**Collected material:**
========

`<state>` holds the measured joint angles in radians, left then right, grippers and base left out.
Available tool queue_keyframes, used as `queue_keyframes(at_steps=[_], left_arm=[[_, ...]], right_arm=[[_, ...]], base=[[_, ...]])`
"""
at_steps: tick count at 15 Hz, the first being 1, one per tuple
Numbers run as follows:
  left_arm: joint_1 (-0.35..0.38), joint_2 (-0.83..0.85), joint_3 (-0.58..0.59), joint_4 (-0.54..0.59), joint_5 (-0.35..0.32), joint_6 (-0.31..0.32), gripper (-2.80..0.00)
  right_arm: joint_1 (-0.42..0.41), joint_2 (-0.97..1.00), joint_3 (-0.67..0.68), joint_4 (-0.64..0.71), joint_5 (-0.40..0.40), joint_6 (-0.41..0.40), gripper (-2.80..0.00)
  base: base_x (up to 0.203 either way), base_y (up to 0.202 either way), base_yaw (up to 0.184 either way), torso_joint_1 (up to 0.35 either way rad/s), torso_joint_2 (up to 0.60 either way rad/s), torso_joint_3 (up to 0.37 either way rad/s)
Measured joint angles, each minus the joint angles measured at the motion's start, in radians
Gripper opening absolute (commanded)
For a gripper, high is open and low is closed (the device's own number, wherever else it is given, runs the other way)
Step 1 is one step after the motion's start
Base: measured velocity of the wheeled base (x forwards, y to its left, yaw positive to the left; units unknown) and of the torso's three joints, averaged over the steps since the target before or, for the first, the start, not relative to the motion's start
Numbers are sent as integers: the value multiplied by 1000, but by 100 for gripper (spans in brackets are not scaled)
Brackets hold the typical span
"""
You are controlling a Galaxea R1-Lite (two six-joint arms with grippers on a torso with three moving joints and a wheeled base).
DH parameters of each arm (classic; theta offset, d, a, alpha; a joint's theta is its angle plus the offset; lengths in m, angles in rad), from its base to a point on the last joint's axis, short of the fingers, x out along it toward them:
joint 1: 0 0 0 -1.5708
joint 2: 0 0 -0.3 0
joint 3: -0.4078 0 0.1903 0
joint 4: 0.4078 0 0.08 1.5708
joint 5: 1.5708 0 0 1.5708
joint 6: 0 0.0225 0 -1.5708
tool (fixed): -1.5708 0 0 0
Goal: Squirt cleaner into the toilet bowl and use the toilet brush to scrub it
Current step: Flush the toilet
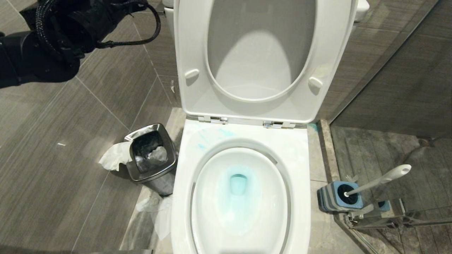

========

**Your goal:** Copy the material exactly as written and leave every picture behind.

**Exercise solution:**
`<state>` holds the measured joint angles in radians, left then right, grippers and base left out.
Available tool queue_keyframes, used as `queue_keyframes(at_steps=[_], left_arm=[[_, ...]], right_arm=[[_, ...]], base=[[_, ...]])`
"""
at_steps: tick count at 15 Hz, the first being 1, one per tuple
Numbers run as follows:
  left_arm: joint_1 (-0.35..0.38), joint_2 (-0.83..0.85), joint_3 (-0.58..0.59), joint_4 (-0.54..0.59), joint_5 (-0.35..0.32), joint_6 (-0.31..0.32), gripper (-2.80..0.00)
  right_arm: joint_1 (-0.42..0.41), joint_2 (-0.97..1.00), joint_3 (-0.67..0.68), joint_4 (-0.64..0.71), joint_5 (-0.40..0.40), joint_6 (-0.41..0.40), gripper (-2.80..0.00)
  base: base_x (up to 0.203 either way), base_y (up to 0.202 either way), base_yaw (up to 0.184 either way), torso_joint_1 (up to 0.35 either way rad/s), torso_joint_2 (up to 0.60 either way rad/s), torso_joint_3 (up to 0.37 either way rad/s)
Measured joint angles, each minus the joint angles measured at the motion's start, in radians
Gripper opening absolute (commanded)
For a gripper, high is open and low is closed (the device's own number, wherever else it is given, runs the other way)
Step 1 is one step after the motion's start
Base: measured velocity of the wheeled base (x forwards, y to its left, yaw positive to the left; units unknown) and of the torso's three joints, averaged over the steps since the target before or, for the first, the start, not relative to the motion's start
Numbers are sent as integers: the value multiplied by 1000, but by 100 for gripper (spans in brackets are not scaled)
Brackets hold the typical span
"""
You are controlling a Galaxea R1-Lite (two six-joint arms with grippers on a torso with three moving joints and a wheeled base).
DH parameters of each arm (classic; theta offset, d, a, alpha; a joint's theta is its angle plus the offset; lengths in m, angles in rad), from its base to a point on the last joint's axis, short of the fingers, x out along it toward them:
joint 1: 0 0 0 -1.5708
joint 2: 0 0 -0.3 0
joint 3: -0.4078 0 0.1903 0
joint 4: 0.4078 0 0.08 1.5708
joint 5: 1.5708 0 0 1.5708
joint 6: 0 0.0225 0 -1.5708
tool (fixed): -1.5708 0 0 0
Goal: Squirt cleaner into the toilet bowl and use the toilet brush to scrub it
Current step: Flush the toilet

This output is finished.